*** Begin section ***
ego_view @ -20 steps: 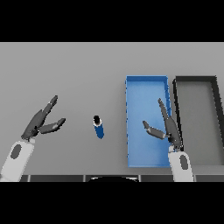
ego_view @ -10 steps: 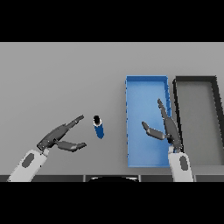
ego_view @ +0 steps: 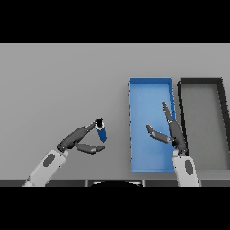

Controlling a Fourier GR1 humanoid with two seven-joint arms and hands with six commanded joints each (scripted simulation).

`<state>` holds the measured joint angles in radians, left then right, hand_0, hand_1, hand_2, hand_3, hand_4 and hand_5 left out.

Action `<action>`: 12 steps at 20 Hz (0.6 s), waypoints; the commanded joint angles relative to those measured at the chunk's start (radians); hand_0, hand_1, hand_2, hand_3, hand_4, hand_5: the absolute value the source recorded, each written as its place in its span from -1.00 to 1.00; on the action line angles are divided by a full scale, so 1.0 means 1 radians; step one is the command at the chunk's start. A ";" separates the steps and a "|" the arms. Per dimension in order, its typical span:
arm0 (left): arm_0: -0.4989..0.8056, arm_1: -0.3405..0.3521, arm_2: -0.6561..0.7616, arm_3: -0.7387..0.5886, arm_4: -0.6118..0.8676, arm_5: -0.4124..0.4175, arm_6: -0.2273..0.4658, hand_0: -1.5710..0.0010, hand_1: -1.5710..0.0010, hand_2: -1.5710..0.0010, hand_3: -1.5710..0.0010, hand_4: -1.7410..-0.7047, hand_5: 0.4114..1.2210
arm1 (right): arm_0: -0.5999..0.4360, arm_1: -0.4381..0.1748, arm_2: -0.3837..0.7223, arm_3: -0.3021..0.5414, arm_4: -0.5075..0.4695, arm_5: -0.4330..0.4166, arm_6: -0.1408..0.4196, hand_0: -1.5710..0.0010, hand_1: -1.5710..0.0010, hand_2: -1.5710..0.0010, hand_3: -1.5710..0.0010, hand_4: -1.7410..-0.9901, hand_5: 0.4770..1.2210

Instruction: Pick up the blue pipe and place it into the blue bin.

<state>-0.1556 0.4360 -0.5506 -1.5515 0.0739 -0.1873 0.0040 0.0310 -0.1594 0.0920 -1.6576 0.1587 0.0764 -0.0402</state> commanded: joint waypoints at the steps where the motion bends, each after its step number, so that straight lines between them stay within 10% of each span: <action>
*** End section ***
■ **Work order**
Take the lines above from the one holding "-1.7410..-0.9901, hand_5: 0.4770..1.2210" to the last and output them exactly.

■ **Output for this exercise**
arm1 (right): arm_0: -0.5999..0.4360, arm_1: -0.4381..0.1748, arm_2: -0.3837..0.7223, arm_3: -0.3021..0.5414, arm_4: -0.5075..0.4695, arm_5: -0.4330..0.4166, arm_6: -0.1408..0.4196, hand_0: -1.5710..0.0010, hand_1: -1.5710..0.0010, hand_2: -1.5710..0.0010, hand_3: -1.5710..0.0010, hand_4: -1.7410..-0.9901, hand_5: 0.4770..1.2210

Instruction: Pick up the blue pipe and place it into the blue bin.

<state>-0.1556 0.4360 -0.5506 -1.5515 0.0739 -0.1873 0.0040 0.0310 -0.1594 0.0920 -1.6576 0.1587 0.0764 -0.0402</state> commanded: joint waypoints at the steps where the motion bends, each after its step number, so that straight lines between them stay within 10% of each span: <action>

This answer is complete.